What you have to do: Somewhere below are a line with "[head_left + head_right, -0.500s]" and a later line with "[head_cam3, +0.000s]". Output exactly those lines and all lines between them.

Given data:
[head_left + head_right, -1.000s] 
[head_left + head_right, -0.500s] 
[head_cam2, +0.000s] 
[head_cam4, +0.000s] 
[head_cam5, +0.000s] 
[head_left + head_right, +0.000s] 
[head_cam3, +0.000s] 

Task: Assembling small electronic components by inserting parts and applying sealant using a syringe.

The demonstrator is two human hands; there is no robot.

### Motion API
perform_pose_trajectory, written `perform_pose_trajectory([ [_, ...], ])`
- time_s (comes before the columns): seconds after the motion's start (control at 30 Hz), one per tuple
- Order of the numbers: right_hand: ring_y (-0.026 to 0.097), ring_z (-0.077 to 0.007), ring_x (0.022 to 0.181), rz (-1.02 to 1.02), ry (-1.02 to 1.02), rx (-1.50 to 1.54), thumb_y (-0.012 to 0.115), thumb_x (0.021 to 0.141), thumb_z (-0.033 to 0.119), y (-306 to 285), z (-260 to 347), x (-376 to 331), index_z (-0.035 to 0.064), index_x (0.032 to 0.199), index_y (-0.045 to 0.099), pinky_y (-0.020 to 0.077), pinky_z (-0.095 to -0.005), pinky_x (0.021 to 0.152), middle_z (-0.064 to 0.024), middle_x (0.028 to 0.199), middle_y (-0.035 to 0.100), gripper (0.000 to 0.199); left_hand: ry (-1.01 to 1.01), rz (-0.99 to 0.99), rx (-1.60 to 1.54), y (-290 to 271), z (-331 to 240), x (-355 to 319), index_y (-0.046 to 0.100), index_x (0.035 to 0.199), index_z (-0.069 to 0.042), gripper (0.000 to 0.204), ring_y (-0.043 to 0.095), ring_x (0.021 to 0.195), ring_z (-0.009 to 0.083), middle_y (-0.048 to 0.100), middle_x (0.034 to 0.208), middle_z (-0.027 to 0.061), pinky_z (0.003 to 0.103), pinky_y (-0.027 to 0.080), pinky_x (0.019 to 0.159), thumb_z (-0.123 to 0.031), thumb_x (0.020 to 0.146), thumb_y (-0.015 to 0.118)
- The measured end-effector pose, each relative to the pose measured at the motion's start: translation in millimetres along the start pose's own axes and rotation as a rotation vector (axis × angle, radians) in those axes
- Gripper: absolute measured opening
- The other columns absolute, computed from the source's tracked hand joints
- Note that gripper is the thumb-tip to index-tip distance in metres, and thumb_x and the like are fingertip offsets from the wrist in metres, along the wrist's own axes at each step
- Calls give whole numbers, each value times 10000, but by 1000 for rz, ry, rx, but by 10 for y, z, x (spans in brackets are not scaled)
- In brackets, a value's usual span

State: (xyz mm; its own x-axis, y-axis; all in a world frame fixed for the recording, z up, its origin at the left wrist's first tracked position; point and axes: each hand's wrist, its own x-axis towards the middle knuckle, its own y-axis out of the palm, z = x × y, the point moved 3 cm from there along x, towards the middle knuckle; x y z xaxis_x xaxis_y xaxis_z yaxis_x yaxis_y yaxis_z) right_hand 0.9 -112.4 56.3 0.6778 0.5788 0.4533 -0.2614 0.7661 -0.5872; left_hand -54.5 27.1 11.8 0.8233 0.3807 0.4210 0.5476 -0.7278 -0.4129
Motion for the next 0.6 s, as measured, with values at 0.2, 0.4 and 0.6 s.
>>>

Exercise output:
[head_left + head_right, -0.500s] 
[head_cam2, +0.000s] 
[head_cam4, +0.000s] 
[head_cam5, +0.000s] 
[head_left + head_right, +0.000s] 
[head_cam3, +0.000s] 

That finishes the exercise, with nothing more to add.